Sanskrit declined starting about and after the 13th century.[124][151] This coincides with the beginning of Islamic invasions of the Indian subcontinent to create, and thereafter expand the Muslim rule in the form of Sultanates, and later the Mughal Empire.[152] With the fall of Kashmir around the 13th century, a premier center of Sanskrit literary creativity, Sanskrit literature there disappeared,[153] perhaps in the "fires that periodically engulfed the capital of Kashmir" or the "Mongol invasion of 1320" states Sheldon Pollock.[154]:397–398 The Sanskrit literature which was once widely disseminated out of the northwest regions of the subcontinent, stopped after the 12th century.[154]:398 As Hindu kingdoms fell in the eastern and the South India, such as the great Vijayanagara Empire, so did Sanskrit.[153] There were exceptions and short periods of imperial support for Sanskrit, mostly concentrated during the reign of the tolerant Mughal emperor Akbar.[155] Muslim rulers patronized the Middle Eastern language and scripts found in Persia and Arabia, and the Indians linguistically adapted to this Persianization to gain employment with the Muslim rulers.[156] Hindu rulers such as Shivaji of the Maratha Empire, reversed the process, by re-adopting Sanskrit and re-asserting their socio-linguistic identity.[156][157][158] After Islamic rule disintegrated in the Indian subcontinent and the colonial rule era began, Sanskrit re-emerged but in the form of a "ghostly existence" in regions such as Bengal. This decline was the result of "political institutions and civic ethos" that did not support the historic Sanskrit literary culture.[153]

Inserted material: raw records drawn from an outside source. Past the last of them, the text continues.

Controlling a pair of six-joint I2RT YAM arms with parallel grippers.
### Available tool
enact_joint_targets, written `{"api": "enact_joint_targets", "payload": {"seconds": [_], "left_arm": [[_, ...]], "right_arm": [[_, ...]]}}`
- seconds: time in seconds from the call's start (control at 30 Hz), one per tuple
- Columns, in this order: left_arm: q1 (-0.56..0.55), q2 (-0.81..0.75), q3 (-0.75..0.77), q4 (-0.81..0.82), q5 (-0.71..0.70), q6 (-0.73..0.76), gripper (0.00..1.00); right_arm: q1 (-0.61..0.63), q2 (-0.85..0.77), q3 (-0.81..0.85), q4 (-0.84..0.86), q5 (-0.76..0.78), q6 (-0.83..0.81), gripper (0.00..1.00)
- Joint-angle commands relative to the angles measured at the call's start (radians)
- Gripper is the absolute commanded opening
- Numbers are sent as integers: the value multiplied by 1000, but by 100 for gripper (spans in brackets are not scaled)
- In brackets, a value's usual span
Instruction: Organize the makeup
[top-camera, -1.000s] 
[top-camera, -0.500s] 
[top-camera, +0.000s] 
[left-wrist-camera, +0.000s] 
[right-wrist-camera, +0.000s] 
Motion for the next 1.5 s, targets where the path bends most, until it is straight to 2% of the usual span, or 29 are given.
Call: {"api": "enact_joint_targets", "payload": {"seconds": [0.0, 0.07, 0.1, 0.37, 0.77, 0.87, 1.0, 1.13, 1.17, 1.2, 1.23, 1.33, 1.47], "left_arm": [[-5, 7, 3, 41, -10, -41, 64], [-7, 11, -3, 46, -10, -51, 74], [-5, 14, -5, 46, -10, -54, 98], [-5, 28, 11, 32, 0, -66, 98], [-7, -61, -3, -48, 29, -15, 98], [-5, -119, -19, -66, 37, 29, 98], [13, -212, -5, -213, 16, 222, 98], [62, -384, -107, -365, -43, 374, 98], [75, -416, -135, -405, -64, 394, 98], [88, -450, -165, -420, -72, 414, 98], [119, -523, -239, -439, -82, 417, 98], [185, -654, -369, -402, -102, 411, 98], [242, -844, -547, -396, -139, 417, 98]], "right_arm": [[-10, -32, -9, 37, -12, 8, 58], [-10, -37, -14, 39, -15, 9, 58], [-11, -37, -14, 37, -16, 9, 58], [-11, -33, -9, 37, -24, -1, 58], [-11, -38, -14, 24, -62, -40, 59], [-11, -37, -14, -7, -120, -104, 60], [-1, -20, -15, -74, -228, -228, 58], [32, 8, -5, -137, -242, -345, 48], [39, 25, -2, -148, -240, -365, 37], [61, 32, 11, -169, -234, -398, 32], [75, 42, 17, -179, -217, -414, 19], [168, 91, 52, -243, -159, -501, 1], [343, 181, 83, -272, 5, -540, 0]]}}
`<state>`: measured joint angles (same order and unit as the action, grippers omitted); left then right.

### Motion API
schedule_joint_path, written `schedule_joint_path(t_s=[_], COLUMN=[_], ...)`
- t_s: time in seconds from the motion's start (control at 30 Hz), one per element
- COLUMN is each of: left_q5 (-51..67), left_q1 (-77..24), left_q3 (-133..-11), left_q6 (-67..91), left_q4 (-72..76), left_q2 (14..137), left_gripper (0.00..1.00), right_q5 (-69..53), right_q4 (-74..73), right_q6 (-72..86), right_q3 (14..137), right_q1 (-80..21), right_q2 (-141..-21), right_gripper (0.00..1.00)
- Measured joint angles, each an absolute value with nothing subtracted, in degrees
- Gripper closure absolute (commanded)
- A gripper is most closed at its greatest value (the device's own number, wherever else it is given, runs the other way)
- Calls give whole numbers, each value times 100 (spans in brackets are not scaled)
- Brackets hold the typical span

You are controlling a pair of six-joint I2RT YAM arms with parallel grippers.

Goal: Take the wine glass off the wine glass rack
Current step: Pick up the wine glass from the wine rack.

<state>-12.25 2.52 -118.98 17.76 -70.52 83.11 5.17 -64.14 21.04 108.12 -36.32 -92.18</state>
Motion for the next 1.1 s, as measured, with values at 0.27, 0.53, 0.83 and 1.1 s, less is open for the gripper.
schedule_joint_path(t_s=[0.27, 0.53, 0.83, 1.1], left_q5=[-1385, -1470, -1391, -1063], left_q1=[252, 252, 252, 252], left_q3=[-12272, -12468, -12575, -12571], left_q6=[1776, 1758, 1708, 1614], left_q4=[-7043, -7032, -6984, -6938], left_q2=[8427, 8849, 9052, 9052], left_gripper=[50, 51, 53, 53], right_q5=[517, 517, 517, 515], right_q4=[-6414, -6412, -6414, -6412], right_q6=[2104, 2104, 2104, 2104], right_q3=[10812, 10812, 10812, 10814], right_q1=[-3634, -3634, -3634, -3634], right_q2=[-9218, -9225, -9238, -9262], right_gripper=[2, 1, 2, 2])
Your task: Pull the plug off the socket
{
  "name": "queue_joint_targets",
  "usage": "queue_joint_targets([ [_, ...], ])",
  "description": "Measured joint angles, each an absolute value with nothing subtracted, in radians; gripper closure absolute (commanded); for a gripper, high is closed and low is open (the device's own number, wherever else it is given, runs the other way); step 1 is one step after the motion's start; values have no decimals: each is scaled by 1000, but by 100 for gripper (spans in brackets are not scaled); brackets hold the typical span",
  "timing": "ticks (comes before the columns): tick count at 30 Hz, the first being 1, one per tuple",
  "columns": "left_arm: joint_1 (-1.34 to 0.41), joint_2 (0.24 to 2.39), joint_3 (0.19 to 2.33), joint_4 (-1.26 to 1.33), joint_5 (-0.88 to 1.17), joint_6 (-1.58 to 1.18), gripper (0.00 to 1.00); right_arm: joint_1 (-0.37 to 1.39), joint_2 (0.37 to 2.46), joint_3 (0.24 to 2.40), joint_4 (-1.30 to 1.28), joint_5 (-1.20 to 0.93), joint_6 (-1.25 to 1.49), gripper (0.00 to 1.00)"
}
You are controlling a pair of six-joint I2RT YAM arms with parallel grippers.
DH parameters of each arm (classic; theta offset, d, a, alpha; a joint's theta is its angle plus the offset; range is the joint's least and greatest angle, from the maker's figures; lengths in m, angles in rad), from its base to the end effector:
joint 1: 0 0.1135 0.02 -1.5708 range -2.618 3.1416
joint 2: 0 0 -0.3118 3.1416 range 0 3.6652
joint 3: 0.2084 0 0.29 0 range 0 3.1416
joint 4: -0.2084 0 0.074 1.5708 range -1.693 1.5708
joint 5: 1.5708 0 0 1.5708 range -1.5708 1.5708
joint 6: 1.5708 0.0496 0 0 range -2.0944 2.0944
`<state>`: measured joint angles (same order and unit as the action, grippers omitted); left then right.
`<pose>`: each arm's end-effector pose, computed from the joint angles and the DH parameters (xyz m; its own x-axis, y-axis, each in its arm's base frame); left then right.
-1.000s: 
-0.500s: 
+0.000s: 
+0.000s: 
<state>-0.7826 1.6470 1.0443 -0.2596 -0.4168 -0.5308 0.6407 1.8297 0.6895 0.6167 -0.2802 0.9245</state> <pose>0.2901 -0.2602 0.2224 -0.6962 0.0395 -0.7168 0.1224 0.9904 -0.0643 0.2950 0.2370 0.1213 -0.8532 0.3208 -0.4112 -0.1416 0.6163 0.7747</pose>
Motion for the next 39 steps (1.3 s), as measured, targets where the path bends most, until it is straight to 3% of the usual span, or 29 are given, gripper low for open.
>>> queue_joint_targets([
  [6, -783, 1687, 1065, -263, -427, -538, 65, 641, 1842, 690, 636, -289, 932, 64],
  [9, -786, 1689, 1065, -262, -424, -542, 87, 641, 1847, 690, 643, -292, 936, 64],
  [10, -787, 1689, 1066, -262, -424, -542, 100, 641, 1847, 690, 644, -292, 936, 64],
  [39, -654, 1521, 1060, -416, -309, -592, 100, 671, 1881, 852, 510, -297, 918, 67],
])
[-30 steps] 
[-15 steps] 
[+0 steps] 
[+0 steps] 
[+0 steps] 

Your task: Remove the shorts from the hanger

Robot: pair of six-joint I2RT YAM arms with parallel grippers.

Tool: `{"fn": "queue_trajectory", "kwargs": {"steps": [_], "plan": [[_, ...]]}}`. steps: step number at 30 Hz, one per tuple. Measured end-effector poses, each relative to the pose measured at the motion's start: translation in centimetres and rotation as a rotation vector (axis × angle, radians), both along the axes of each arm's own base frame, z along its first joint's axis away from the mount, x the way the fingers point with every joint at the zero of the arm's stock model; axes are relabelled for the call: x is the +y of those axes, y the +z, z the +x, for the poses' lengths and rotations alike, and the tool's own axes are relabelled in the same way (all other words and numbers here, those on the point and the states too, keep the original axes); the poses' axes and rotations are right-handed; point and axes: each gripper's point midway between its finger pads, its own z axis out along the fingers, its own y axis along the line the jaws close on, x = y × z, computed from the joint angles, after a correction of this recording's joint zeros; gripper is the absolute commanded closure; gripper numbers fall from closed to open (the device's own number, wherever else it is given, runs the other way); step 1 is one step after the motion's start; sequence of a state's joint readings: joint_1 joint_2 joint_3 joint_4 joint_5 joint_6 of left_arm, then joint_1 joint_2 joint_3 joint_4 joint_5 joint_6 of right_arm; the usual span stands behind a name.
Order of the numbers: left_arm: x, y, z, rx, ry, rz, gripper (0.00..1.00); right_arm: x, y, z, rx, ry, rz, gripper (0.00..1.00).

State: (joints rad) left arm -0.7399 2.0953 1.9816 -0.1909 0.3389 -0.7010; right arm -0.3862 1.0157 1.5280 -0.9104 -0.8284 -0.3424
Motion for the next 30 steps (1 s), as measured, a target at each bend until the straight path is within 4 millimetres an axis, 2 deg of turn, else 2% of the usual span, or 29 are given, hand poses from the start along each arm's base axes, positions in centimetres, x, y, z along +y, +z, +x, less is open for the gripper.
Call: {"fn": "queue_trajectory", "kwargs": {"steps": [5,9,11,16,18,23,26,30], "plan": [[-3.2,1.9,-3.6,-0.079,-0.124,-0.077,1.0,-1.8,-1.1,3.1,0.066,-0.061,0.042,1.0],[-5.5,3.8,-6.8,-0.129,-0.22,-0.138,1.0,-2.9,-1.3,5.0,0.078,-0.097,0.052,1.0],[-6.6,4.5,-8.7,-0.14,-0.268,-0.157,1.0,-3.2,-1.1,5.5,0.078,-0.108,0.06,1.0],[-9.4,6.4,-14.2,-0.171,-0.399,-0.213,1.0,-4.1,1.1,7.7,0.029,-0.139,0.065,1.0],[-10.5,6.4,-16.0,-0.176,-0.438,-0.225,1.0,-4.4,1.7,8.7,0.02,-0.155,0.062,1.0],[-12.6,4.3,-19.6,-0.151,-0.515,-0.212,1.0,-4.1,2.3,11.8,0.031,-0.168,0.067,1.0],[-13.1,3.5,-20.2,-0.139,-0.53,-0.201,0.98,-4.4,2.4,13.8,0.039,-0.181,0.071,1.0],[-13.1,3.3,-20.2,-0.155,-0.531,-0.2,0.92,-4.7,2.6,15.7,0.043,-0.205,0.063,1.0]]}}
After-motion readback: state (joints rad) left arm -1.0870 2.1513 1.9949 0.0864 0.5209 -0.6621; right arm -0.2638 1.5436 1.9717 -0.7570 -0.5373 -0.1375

Scholars are divided on whether or when Sanskrit died. Western authors such as John Snelling state that Sanskrit and Pali are both dead Indian languages.[159] Indian authors such as M Ramakrishnan Nair state that Sanskrit was a dead language by the 1st millennium BCE.[160] Sheldon Pollock states that in some crucial way, "Sanskrit is dead".[154]:393 After the 12th century, the Sanskrit literary works were reduced to "reinscription and restatements" of ideas already explored, and any creativity was restricted to hymns and verses. This contrasted with the previous 1,500 years when "great experiments in moral and aesthetic imagination" marked the Indian scholarship using Classical Sanskrit, states Pollock.[154]:398

Other scholars state that the Sanskrit language did not die, only declined. Hanneder disagrees with Pollock, finding his arguments elegant but "often arbitrary". According to Hanneder, a decline or regional absence of creative and innovative literature constitutes a negative evidence to Pollock's hypothesis, but it is not positive evidence. A closer look at Sanskrit in the Indian history after the 12th century suggests that Sanskrit survived despite the odds. According to Hanneder,[161]

On a more public level the statement that Sanskrit is a dead language is misleading, for Sanskrit is quite obviously not as dead as other dead languages and the fact that it is spoken, written and read will probably convince most people that it cannot be a dead language in the most common usage of the term. Pollock's notion of the "death of Sanskrit" remains in this unclear realm between academia and public opinion when he says that "most observers would agree that, in some crucial way, Sanskrit is dead."[153]

Sanskrit language manuscripts exist in many scripts. Above from top: Isha Upanishad (Devanagari), Samaveda (Tamil Grantha), Bhagavad Gita (Gurmukhi), Vedanta Sara (Telugu), Jatakamala (early Sharada). All are Hindu texts except the last Buddhist text.

The Sanskrit language scholar Moriz Winternitz states, Sanskrit was never a dead language and it is still alive though its prevalence is lesser than ancient and medieval times. Sanskrit remains an integral part of Hindu journals, festivals, Ramlila plays, drama, rituals and the rites-of-passage.[162] Similarly, Brian Hatcher states that the "metaphors of historical rupture" by Pollock are not valid, that there is ample proof that Sanskrit was very much alive in the narrow confines of surviving Hindu kingdoms between the 13th and 18th centuries, and its reverence and tradition continues.[163]

Hanneder states that modern works in Sanskrit are either ignored or their "modernity" contested.[164]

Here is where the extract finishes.